Records from a data collection:

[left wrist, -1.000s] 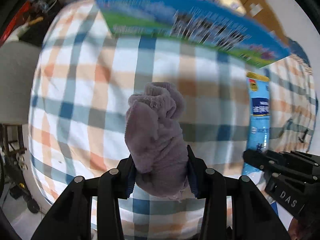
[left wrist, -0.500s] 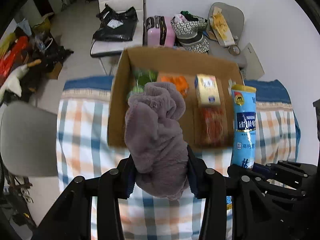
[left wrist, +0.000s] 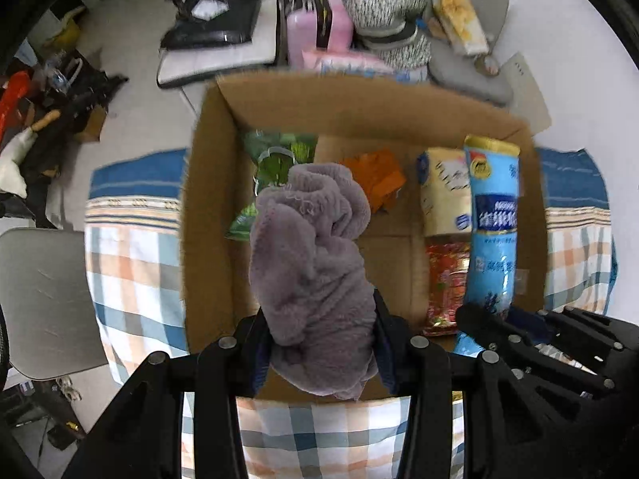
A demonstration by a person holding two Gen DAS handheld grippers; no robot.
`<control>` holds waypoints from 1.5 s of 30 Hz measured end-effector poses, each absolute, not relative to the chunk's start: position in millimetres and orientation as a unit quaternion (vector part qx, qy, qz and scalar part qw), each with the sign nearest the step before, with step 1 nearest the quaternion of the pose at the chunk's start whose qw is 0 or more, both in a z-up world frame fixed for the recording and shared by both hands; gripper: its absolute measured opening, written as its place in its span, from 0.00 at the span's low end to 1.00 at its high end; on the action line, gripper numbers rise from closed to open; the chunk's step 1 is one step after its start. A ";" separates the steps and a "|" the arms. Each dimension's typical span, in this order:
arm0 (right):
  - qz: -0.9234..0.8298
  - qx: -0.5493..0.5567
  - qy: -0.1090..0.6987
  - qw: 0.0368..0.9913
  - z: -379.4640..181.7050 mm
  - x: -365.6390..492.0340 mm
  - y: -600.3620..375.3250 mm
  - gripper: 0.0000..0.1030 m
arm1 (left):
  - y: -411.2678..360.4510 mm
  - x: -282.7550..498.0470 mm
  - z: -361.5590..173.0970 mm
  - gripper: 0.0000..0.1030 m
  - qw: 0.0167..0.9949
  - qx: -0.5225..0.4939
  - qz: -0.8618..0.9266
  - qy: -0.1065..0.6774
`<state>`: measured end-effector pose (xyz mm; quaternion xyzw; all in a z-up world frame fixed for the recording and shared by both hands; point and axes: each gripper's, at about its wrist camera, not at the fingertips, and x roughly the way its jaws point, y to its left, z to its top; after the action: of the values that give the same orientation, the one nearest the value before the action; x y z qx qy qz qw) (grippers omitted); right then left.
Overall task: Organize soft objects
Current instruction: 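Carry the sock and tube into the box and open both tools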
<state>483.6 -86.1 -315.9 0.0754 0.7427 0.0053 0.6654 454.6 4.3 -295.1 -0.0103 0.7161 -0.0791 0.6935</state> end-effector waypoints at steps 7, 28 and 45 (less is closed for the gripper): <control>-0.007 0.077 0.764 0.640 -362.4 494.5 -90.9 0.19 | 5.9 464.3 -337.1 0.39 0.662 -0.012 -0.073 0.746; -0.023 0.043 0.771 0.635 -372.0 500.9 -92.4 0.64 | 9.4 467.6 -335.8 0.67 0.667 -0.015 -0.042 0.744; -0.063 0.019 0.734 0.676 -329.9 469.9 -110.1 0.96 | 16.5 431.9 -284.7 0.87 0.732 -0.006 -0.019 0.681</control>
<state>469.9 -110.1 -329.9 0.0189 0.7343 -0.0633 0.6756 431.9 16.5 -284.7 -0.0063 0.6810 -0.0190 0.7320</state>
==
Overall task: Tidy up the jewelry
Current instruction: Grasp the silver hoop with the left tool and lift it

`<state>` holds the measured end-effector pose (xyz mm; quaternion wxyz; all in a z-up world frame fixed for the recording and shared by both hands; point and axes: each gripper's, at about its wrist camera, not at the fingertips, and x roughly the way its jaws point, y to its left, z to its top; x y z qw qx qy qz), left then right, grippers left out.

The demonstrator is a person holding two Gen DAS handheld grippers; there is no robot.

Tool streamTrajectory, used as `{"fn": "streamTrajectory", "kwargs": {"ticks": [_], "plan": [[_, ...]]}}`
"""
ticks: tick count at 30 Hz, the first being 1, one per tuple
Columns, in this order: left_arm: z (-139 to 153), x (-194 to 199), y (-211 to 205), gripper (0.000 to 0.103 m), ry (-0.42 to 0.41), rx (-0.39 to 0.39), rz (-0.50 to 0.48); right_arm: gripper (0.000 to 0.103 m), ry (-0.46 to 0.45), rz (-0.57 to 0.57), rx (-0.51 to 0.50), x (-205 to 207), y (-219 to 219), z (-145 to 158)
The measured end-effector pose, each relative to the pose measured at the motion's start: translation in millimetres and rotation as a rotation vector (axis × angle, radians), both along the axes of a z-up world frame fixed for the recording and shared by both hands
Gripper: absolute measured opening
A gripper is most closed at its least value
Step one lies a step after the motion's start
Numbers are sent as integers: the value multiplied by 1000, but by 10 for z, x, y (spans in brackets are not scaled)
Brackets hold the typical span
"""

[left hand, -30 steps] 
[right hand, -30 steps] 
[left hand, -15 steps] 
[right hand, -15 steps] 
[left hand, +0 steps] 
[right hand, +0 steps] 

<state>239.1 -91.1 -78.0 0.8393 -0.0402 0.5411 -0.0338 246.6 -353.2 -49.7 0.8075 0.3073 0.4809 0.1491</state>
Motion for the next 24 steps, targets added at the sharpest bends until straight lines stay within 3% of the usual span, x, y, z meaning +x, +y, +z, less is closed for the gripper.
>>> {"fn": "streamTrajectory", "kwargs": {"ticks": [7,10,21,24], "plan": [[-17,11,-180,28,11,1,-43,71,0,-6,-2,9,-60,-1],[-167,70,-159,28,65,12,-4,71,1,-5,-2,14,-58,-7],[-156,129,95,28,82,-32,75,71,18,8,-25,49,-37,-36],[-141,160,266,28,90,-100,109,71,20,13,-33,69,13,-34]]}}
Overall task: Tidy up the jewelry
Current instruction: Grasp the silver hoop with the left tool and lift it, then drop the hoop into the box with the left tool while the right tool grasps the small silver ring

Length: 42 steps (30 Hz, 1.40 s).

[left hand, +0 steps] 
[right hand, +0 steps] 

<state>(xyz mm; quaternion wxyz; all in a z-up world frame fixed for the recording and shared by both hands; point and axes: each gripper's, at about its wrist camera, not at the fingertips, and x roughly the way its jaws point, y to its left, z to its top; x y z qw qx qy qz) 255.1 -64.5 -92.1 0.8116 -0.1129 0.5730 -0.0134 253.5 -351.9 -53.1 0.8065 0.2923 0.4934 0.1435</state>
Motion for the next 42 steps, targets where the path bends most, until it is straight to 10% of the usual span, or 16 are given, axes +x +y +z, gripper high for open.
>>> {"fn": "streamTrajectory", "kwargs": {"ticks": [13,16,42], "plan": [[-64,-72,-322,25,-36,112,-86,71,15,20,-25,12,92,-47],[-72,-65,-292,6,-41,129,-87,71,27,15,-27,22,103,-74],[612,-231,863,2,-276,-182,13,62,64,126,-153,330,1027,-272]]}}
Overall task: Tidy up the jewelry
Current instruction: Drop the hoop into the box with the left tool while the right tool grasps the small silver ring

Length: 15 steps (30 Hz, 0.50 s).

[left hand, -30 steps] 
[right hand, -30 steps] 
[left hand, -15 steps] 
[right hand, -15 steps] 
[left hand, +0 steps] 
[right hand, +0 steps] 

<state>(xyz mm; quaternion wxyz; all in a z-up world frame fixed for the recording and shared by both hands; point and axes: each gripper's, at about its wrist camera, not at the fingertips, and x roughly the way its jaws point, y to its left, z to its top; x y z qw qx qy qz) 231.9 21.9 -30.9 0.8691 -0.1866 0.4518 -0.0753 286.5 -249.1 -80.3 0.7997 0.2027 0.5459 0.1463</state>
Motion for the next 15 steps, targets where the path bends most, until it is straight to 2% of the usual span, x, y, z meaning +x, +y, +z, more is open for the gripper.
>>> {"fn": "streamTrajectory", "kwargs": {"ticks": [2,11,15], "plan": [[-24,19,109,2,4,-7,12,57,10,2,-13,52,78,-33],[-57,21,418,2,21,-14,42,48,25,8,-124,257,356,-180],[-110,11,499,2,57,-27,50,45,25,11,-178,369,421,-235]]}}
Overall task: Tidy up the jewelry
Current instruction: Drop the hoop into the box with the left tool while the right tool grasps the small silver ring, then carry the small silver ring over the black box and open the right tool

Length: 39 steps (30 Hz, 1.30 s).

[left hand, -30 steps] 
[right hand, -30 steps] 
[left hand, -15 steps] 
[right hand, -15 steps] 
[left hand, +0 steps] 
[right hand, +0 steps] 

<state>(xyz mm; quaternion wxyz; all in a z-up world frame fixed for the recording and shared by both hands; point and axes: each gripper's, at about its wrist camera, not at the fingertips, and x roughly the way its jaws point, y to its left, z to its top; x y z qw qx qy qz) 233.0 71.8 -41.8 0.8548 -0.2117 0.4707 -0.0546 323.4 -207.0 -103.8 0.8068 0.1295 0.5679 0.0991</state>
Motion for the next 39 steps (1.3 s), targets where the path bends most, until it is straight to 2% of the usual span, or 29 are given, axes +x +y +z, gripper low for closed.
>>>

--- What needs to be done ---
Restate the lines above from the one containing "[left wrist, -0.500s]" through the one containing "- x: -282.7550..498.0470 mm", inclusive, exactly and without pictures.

--- Expected answer ---
[left wrist, -0.500s] 
[left wrist, +0.000s] 
A demonstration by a person holding two Gen DAS handheld grippers; no robot.
`<control>` holds waypoints from 1.5 s of 30 Hz measured end-effector poses, each absolute, not relative to the chunk's start: position in millimetres and orientation as a unit quaternion (vector part qx, qy, qz and scalar part qw), each with the sign nearest the step before, with step 1 nearest the quaternion of the pose at the chunk's start whose qw is 0 or more, both in a z-up world frame fixed for the recording and shared by both hands; gripper: its absolute measured opening, written as its place in its span, from 0.00 at the span's low end to 1.00 at its high end; on the action line, gripper numbers rise from closed to open; the chunk's step 1 is one step after its start. A ";" separates the steps and a "|" the arms. Each dimension's typical span, in this order:
arm0 (right):
  - qz: -0.9234..0.8298
  - qx: -0.5493..0.5567
  - qy: -0.1090..0.6987
  - qw: 0.0368..0.9913
  - z: -379.4640..181.7050 mm
  - x: -365.6390..492.0340 mm
  - y: -600.3620..375.3250 mm
  - gripper: 0.0000..0.1030 m
arm1 (left):
  - y: -411.2678..360.4510 mm
  - x: -282.7550..498.0470 mm

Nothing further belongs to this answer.